═════ Records

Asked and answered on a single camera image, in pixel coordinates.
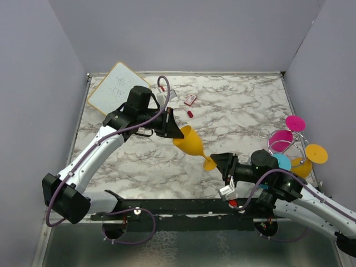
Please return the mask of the pink wine glass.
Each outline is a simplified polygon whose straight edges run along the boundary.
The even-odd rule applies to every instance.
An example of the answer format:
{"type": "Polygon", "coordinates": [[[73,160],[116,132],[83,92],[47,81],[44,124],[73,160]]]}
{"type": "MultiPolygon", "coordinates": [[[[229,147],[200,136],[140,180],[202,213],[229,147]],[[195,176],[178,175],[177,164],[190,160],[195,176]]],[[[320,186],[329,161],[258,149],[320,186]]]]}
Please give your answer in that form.
{"type": "Polygon", "coordinates": [[[285,119],[287,129],[276,130],[268,137],[268,148],[272,152],[283,153],[297,139],[297,136],[306,128],[305,121],[297,116],[290,115],[285,119]]]}

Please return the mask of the blue wine glass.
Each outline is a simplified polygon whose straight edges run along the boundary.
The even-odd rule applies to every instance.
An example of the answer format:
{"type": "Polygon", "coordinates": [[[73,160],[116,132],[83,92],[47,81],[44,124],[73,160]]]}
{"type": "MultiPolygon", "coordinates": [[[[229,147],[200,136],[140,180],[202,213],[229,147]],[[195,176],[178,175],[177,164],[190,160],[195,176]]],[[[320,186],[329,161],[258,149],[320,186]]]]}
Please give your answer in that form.
{"type": "Polygon", "coordinates": [[[286,155],[280,153],[274,153],[272,154],[272,156],[277,159],[278,166],[280,169],[284,169],[286,171],[291,170],[291,161],[286,155]]]}

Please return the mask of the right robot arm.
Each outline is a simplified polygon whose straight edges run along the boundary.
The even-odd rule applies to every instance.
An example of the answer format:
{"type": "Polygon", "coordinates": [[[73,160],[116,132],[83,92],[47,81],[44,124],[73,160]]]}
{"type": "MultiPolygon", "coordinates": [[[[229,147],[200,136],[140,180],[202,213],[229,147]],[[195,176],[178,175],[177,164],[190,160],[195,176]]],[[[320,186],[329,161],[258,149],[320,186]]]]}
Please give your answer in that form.
{"type": "Polygon", "coordinates": [[[266,150],[252,153],[249,164],[241,164],[233,153],[212,154],[225,187],[219,190],[225,201],[236,198],[239,181],[250,182],[256,191],[264,185],[256,204],[261,217],[275,215],[296,221],[335,241],[339,250],[355,256],[355,212],[343,207],[300,176],[279,168],[278,160],[266,150]]]}

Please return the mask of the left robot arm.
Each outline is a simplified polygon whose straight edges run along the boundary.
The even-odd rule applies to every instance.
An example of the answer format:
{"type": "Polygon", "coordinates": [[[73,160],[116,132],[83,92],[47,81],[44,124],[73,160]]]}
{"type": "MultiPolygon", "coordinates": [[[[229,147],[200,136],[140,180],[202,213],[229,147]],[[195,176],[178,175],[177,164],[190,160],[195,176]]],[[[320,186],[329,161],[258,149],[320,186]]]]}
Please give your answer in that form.
{"type": "Polygon", "coordinates": [[[80,155],[57,175],[47,174],[42,179],[44,203],[49,210],[72,224],[97,212],[104,212],[112,220],[122,215],[123,206],[115,194],[104,192],[94,197],[85,196],[84,192],[106,159],[140,127],[163,138],[184,138],[171,108],[149,108],[150,100],[155,98],[147,87],[134,86],[127,101],[106,115],[98,133],[80,155]]]}

══════════

Please count up the lines above that include the string "return" and respond with the total alone.

■ Output of the task
4